C. F. : La Grande-Bretagne s’interroge sur son appartenance à l’Union et envisage d’en renégocier les conditions. Peut-on envisager deux cercles, avec une eurozone plus intégrée et un marché consolidé, voire trois cercles avec les pays voisins, sans nuire à l’unité et la cohésion des Européens ? Avec quel nouveau concept de gouvernance ?
C. G. : Nous aurons une Europe à cercles concentriques et une relation- clé va s’établir entre l’UE des 28 pays et les 18 pays de l’Eurogroupe. Mais que l’organe de décision- clé soit l’UE ou l’Eurogroupe sera extrêmement important pour l’ensemble du continent et pour le devenir de la Grande-Bretagne dans l’UE. Car si les pays de l’Eurogroupe fixent une politique pour toute l’UE, y compris le marché unique, alors les pays qui ne font pas partie de la zone euro comme le Royaume-Uni pourront trouver l’adhésion à l’Union élargie inacceptable.
Ceci dit, rien n’indique que les pays de la zone euro pourront se mettre d’accord sur les politiques économiques essentielles (telles que la taxe sur les transactions financières), sans parler des règles pour l’UE dans son ensemble. Les pays de l’UE qui ne font pas partie de la zone euro peuvent préserver leur influence en établissant des liens d’amitié avec d’autres membres (appartenant ou pas à la zone euro), et nouer des alliances dans les domaines où ils disposent d’une certaine expertise, comme c’est le cas de la Grande-Bretagne dans la politique étrangère et de défense, le commerce, le marché unique, l’énergie et le climat.
C. F. : L’achèvement du marché unique et sa consolidation ne nécessitent-ils pas d’aller plus loin avec des politiques communes et des biens publics communs ? Libéralisation oui, mais régulation : peut-on repenser le compro mis entre les États plus libéraux, comme le Royaume-Uni et d’autres qui souhaitent intégrer des dimensions sociales,fiscales et industrielles ?

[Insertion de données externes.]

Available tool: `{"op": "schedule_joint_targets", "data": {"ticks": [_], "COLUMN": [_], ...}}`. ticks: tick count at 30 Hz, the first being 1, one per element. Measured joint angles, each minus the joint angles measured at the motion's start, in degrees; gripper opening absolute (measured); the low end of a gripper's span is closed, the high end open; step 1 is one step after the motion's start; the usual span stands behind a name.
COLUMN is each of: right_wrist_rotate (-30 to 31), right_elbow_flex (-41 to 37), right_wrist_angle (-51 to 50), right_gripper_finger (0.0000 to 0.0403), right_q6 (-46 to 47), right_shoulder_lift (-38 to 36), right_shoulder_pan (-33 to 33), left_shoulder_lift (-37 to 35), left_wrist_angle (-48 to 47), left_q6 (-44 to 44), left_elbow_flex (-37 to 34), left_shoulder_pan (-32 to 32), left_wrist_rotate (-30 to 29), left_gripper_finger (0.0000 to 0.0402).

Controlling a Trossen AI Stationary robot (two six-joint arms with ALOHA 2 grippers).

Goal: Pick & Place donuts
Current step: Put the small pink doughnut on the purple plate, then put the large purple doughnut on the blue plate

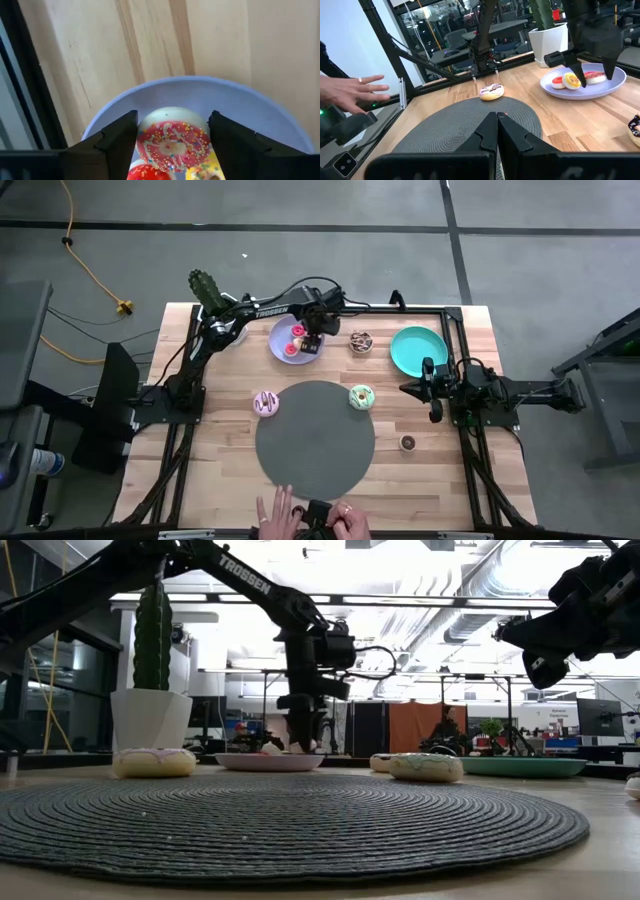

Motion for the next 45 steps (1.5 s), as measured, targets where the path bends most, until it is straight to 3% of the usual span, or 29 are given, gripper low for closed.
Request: {"op": "schedule_joint_targets", "data": {"ticks": [12,25,30,38,45], "right_wrist_rotate": [0.0,0.0,0.0,0.0,0.0], "right_elbow_flex": [0.0,0.0,0.0,0.0,0.0], "right_wrist_angle": [0.0,0.0,0.0,0.0,0.0], "right_gripper_finger": [0.0000,0.0000,0.0000,0.0000,0.0000], "right_q6": [0.0,0.0,0.0,0.0,0.0], "right_shoulder_lift": [0.0,0.0,0.0,0.0,0.0], "right_shoulder_pan": [0.0,0.0,0.0,0.0,0.0], "left_shoulder_lift": [-0.1,-1.8,-4.9,-9.6,-11.3], "left_wrist_angle": [2.0,3.9,5.4,7.1,5.7], "left_q6": [-10.3,-10.7,-10.7,-11.6,-13.6], "left_elbow_flex": [-2.7,-0.9,-0.7,-0.7,-0.7], "left_shoulder_pan": [-0.5,-1.6,-3.0,-7.7,-12.9], "left_wrist_rotate": [-3.0,-3.9,-0.8,9.2,11.2], "left_gripper_finger": [0.0321,0.0328,0.0328,0.0328,0.0328]}}
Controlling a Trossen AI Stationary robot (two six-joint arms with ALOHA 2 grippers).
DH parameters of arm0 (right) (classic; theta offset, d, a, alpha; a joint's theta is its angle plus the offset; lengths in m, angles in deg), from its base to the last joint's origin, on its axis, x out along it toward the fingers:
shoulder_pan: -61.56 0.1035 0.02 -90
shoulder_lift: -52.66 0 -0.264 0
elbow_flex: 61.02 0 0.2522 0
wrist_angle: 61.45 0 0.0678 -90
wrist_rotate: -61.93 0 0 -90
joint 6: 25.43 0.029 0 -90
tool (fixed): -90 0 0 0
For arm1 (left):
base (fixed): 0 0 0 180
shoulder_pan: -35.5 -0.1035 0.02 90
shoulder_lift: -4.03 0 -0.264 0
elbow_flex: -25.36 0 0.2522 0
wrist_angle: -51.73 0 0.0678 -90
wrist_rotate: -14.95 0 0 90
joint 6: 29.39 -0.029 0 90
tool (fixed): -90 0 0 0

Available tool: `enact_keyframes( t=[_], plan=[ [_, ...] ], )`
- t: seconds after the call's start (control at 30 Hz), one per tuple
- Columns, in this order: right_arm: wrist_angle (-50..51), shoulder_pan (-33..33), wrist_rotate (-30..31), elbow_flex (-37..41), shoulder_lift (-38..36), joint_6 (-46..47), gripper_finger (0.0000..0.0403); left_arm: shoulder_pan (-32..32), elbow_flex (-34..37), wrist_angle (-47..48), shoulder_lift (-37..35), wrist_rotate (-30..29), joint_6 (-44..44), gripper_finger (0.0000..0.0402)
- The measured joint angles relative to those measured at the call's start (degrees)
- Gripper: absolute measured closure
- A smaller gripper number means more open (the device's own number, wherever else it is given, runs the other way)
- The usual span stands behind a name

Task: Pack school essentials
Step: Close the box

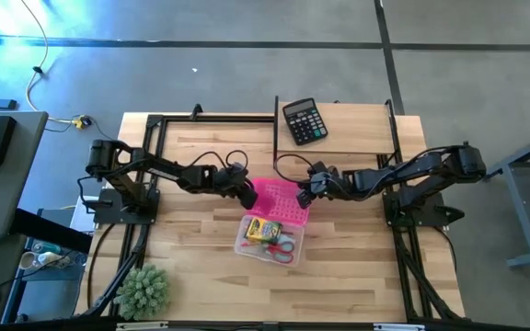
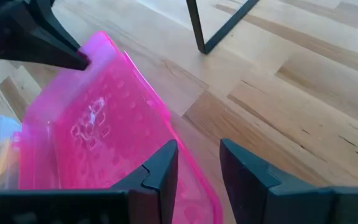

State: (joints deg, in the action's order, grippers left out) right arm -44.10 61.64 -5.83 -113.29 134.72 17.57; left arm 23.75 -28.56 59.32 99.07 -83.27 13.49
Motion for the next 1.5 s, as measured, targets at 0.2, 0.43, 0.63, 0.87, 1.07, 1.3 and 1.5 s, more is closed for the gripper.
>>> enact_keyframes(
  t=[0.2,0.43,0.63,0.87,1.07,1.3,1.5],
  plan=[
    [0.7,-0.1,0.3,0.0,0.0,0.0,0.0295,1.2,-0.1,-1.3,0.0,0.8,0.7,0.0392],
    [0.1,0.0,-0.9,0.0,-0.2,-2.1,0.0295,2.5,0.0,-0.7,0.0,-0.2,1.1,0.0393],
    [0.4,0.3,-6.6,0.0,-0.2,-3.6,0.0295,3.0,0.0,-1.2,0.0,-2.4,1.8,0.0396],
    [6.8,4.5,-6.2,0.0,-0.2,0.5,0.0295,3.0,-1.8,-1.6,0.0,-4.3,1.0,0.0398],
    [16.2,7.9,-2.4,0.0,-0.2,8.5,0.0295,3.1,-3.5,-1.9,0.0,-5.2,-0.3,0.0398],
    [13.3,12.8,-2.0,0.0,-0.2,11.0,0.0295,3.6,-4.4,-5.1,0.0,-7.2,-1.5,0.0398],
    [10.5,13.5,-0.7,0.0,-0.2,9.8,0.0295,3.6,-4.4,-5.9,0.0,-7.8,-2.5,0.0398]
  ],
)
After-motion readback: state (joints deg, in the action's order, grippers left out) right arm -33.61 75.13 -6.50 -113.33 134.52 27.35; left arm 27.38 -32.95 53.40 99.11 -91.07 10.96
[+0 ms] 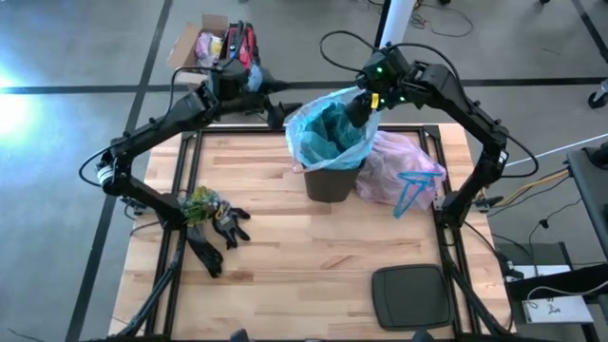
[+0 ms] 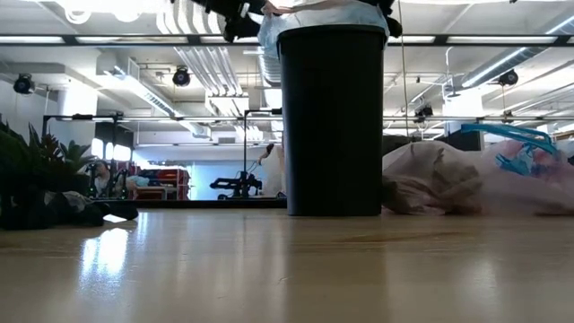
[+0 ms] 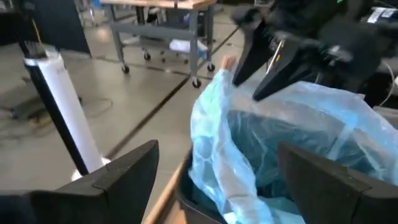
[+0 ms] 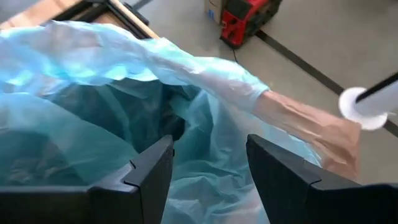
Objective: Place trash/remove bag and relplace
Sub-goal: Insert the new blue trash bag into the trash bin
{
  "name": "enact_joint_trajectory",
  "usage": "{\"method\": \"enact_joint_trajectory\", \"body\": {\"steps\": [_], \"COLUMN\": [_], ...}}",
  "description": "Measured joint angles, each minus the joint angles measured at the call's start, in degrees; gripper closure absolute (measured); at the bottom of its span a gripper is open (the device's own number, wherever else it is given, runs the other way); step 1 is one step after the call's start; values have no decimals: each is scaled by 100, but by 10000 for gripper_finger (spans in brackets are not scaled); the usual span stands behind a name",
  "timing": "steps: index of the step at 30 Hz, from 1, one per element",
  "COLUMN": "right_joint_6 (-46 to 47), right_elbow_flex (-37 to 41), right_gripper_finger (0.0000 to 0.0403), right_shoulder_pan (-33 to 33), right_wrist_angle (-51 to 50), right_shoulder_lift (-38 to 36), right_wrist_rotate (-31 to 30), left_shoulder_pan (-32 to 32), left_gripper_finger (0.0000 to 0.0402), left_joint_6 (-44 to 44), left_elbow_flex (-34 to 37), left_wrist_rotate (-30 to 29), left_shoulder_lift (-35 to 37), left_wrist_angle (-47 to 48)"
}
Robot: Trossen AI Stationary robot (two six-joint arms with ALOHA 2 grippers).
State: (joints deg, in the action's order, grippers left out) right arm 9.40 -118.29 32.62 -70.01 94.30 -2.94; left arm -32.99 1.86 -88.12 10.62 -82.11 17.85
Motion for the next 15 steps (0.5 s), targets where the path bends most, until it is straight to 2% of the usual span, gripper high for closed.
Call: {"method": "enact_joint_trajectory", "body": {"steps": [7,12,15], "right_joint_6": [-110,-46,-39], "right_elbow_flex": [-119,-123,-123], "right_gripper_finger": [213,213,213], "right_shoulder_pan": [-11,-37,-55], "right_wrist_angle": [6,-8,-37], "right_shoulder_lift": [-92,-124,-123], "right_wrist_rotate": [-4,-2,-4], "left_shoulder_pan": [-16,-9,-13], "left_gripper_finger": [91,91,93], "left_joint_6": [-260,-368,-529], "left_elbow_flex": [86,90,87], "left_wrist_rotate": [-28,338,351], "left_shoulder_lift": [-341,-618,-742], "left_wrist_angle": [213,202,172]}}
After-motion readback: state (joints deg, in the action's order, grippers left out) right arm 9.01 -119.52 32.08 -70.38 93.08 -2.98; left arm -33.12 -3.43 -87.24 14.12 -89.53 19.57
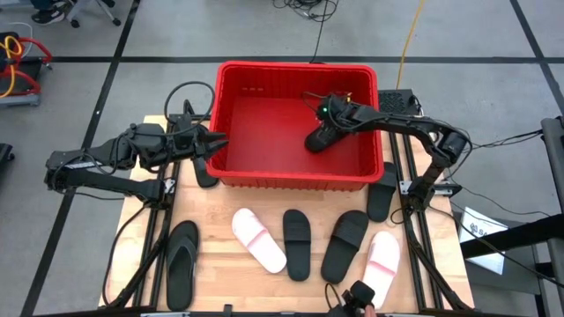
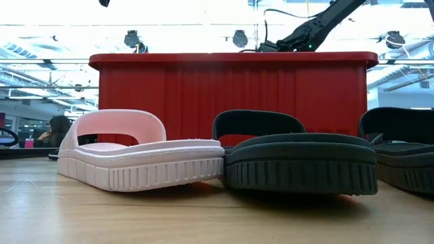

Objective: Pick and place slides into bin
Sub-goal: Put the black slide into the red bin

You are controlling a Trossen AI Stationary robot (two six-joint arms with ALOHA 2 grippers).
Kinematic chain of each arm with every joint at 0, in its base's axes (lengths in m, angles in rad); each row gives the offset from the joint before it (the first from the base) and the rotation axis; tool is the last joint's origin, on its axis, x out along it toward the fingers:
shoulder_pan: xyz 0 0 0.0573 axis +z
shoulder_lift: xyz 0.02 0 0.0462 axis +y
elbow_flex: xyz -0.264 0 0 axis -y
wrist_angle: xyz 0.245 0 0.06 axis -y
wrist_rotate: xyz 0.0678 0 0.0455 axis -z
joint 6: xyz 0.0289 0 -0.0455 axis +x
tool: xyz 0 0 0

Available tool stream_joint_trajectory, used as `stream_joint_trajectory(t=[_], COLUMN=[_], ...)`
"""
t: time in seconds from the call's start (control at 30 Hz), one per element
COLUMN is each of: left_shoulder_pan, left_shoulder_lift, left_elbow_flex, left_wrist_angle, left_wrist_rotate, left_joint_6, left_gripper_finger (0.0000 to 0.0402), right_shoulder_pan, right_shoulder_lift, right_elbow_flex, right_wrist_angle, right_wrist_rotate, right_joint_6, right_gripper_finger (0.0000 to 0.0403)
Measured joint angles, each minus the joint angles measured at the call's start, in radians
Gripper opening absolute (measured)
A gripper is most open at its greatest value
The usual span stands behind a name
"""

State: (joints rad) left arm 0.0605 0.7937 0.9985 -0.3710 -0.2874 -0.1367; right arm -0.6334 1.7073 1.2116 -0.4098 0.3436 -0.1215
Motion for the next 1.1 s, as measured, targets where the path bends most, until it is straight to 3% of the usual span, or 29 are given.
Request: stream_joint_trajectory(t=[0.2, 0.37, 0.7, 0.83, 1.0, 1.1], left_shoulder_pan=[0.0, 0.0, 0.0, 0.0, 0.0, 0.0], left_shoulder_lift=[0.0, 0.0, 0.0, 0.0, 0.0, 0.0], left_elbow_flex=[0.0, 0.0, 0.0, 0.0, 0.0, 0.0], left_wrist_angle=[0.0, 0.0, 0.0, 0.0, 0.0, 0.0], left_wrist_rotate=[0.002, 0.002, 0.002, 0.002, 0.002, 0.002], left_joint_6=[-0.001, -0.003, -0.003, -0.002, -0.002, -0.002], left_gripper_finger=[0.0097, 0.0097, 0.0097, 0.0097, 0.0097, 0.0097], right_shoulder_pan=[0.0, 0.001, 0.0, 0.0, 0.0, 0.0], right_shoulder_lift=[0.023, 0.025, 0.022, 0.022, 0.021, 0.021], right_elbow_flex=[-0.047, -0.084, -0.108, -0.109, -0.109, -0.109], right_wrist_angle=[0.046, 0.075, 0.092, 0.096, 0.099, 0.11], right_wrist_rotate=[0.007, 0.147, 0.229, 0.234, 0.243, 0.243], right_joint_6=[-0.025, -0.029, -0.055, -0.071, -0.118, -0.189], right_gripper_finger=[0.0171, 0.0166, 0.0141, 0.0105, 0.0015, 0.0011])
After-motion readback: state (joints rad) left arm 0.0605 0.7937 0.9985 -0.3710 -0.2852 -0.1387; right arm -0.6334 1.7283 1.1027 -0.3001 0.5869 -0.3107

C. G. : Pourrait-il y avoir un compromis entre les États plus libéraux et ceux qui veulent une politique plus sociale et plus industrielle au niveau européen ? Non. Les Français doivent être conscients que dans la plupart des autres pays de l’UE, personne ne soutient l’idée d’une « Europe sociale ». Établir un salaire minimum paneuropéen est considéré comme un projet visant à réduire la compétitivité du reste de l’Europe par rapport à la France. Mais si des pays veulent établir des normes communes et pensent qu’ils peuvent en supporter le coût, ils peuvent le faire.
Au sein de la zone euro, il y aura un certain soutien en faveur d’une union fiscale et d’une politique industrielle paneuropéenne. Mais au sein de l’UE, de nombreux gouvernements s’opposeront à ces deux idées. Au sein des 28, il y a plus de soutien en faveur du libre-échange et du marché unique qu’au sein des 18. Il y aura donc de nombreuses tensions entre les 28 et les 18 dans les années à venir. Les Allemands en sont conscients et sont donc peu disposés à soutenir les idées françaises concernant le renforcement de l’Eurogroupe vis-à-vis de l’UE.